**Requirement:**
Look through the listing below and report every line that contains "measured".

**Data block:**
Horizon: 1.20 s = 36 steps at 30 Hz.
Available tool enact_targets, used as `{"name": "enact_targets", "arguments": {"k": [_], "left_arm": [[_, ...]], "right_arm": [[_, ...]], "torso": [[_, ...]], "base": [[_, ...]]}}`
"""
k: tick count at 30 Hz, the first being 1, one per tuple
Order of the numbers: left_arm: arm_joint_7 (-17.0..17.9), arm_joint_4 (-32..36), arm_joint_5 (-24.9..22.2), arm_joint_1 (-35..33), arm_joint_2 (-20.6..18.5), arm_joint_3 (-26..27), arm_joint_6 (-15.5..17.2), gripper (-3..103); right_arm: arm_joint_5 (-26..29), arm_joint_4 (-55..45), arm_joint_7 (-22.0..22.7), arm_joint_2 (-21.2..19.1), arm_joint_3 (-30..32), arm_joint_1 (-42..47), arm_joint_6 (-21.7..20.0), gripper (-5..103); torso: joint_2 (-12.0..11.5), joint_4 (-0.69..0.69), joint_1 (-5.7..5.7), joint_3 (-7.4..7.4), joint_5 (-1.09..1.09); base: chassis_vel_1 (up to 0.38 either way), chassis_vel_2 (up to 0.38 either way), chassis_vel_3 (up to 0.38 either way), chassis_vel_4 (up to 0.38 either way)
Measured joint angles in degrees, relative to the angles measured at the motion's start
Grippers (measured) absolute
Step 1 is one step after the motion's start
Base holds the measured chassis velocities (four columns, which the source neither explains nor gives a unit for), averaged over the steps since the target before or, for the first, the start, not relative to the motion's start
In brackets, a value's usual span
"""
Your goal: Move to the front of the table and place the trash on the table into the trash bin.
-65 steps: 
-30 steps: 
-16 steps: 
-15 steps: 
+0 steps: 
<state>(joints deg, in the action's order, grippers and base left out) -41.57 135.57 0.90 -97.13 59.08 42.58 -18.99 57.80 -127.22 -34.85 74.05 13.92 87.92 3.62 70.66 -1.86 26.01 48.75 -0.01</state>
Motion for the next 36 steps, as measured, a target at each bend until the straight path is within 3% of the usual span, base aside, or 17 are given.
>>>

**Answer:**
Measured joint angles in degrees, relative to the angles measured at the motion's start
Grippers (measured) absolute
Base holds the measured chassis velocities (four columns, which the source neither explains nor gives a unit for), averaged over the steps since the target before or, for the first, the start, not relative to the motion's start
Motion for the next 36 steps, as measured, a target at each bend until the straight path is within 3% of the usual span, base aside, or 17 are given.

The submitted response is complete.